#### Study material ####
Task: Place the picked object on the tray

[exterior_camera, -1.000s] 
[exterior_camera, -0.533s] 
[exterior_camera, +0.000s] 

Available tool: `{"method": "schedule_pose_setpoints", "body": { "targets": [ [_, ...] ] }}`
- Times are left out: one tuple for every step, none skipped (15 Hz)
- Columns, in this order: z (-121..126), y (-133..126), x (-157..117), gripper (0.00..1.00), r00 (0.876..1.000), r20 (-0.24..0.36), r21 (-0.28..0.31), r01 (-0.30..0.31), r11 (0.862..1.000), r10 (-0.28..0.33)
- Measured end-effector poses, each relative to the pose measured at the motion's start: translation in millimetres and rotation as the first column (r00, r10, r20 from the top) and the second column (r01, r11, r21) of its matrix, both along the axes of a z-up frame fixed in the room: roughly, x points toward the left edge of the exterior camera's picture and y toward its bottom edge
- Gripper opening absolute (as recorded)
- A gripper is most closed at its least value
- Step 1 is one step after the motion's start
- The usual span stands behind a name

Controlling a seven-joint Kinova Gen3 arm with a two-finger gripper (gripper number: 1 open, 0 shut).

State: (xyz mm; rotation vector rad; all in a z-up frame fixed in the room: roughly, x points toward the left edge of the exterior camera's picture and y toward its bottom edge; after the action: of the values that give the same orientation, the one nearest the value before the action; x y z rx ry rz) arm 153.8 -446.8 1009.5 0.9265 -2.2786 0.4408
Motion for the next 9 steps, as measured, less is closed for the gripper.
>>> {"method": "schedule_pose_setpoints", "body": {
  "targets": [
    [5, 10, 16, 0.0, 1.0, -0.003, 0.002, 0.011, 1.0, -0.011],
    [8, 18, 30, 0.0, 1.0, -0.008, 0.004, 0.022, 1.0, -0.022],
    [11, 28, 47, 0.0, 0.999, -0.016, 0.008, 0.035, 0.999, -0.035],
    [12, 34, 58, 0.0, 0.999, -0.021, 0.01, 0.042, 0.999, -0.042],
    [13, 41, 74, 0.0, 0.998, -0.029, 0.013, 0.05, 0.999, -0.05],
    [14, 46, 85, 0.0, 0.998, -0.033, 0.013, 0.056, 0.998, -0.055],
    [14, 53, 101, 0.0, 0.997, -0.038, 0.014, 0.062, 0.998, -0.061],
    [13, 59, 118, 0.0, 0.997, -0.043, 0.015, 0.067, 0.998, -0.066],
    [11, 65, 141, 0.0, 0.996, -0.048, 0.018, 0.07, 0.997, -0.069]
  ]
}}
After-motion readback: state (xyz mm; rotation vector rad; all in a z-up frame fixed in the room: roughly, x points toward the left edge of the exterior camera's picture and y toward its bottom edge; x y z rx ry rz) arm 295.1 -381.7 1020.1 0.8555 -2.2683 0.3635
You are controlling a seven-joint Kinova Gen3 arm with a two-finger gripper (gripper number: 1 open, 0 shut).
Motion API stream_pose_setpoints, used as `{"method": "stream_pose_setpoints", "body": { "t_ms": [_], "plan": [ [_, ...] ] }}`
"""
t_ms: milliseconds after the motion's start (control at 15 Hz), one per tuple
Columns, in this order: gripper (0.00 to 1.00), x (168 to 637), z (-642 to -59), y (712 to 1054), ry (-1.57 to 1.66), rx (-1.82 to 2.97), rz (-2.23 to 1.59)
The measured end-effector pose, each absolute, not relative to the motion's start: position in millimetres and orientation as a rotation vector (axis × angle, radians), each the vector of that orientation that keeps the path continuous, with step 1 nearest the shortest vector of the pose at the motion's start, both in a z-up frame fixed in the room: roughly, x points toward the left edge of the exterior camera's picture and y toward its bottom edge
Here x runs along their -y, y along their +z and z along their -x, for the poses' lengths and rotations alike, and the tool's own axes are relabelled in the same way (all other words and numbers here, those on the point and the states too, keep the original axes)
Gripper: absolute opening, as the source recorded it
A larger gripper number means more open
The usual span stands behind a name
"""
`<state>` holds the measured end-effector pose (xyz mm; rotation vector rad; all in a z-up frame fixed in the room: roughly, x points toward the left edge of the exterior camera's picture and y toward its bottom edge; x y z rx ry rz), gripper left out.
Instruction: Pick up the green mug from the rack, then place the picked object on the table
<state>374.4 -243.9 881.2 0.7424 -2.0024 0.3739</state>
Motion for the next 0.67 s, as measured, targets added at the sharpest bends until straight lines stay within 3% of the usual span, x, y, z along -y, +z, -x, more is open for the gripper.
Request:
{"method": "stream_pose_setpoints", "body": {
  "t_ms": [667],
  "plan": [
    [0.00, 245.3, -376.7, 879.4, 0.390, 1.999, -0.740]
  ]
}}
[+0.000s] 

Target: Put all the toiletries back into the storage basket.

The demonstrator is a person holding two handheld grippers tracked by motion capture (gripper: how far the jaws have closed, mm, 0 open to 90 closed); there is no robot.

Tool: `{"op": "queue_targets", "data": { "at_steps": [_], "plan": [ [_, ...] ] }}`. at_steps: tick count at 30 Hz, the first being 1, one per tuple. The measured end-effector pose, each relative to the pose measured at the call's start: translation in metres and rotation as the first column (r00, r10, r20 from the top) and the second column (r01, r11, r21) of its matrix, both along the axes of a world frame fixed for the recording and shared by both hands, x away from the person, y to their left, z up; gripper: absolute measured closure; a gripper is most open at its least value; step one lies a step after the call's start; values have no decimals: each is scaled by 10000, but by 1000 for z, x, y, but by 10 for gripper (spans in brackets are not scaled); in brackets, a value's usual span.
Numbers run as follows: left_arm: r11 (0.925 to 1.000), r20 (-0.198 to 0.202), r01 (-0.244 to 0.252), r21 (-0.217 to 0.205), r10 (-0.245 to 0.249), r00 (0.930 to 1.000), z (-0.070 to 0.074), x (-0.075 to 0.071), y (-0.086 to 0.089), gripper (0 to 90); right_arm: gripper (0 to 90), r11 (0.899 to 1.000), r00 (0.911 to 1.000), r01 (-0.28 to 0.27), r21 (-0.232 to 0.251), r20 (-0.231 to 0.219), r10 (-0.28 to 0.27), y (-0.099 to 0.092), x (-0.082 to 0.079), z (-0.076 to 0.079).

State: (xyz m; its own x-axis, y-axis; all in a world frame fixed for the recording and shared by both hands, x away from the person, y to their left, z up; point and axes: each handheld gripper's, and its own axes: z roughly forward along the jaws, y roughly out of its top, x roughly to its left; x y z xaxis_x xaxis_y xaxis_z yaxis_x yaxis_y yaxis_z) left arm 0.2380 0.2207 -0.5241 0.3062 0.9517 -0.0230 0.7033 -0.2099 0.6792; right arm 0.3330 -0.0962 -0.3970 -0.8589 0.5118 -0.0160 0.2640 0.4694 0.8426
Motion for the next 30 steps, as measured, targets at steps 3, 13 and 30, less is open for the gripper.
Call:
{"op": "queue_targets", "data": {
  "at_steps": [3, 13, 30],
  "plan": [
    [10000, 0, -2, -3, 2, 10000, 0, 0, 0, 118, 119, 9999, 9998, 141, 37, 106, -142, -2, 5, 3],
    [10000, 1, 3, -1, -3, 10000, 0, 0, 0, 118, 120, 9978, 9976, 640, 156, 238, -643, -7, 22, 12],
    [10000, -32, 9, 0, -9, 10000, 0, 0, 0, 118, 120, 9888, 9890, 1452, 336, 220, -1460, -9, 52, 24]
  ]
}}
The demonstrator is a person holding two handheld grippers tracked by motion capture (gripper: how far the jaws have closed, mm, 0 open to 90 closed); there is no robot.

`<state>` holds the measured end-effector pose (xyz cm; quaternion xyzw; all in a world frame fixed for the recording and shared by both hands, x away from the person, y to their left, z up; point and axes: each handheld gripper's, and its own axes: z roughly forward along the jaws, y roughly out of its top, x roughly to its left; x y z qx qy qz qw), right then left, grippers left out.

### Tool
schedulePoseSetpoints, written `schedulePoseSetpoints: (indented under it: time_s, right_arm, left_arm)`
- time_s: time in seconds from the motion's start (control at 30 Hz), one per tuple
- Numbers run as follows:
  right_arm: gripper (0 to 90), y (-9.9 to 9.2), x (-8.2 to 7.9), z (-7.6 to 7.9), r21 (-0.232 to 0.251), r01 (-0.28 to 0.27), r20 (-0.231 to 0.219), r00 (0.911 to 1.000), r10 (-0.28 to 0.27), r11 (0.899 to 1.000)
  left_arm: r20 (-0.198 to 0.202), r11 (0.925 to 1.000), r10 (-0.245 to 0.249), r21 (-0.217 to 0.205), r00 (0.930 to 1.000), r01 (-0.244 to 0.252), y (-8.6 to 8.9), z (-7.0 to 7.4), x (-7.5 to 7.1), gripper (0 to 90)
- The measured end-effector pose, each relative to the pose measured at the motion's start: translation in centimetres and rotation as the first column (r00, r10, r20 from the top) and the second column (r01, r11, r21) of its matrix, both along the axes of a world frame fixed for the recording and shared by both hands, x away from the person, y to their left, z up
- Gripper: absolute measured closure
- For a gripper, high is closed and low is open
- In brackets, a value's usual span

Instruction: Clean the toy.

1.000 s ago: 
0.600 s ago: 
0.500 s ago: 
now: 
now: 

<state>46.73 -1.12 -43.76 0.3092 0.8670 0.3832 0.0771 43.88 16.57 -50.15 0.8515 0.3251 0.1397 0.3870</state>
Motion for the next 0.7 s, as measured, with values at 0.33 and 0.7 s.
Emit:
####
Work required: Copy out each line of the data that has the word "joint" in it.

Solution for this problem:
Controlling a seven-joint Kinova Gen3 arm with a two-finger gripper (gripper number: 1 open, 0 shut).
You are controlling a seven-joint Kinova Gen3 arm with a two-finger gripper (gripper number: 1 open, 0 shut).

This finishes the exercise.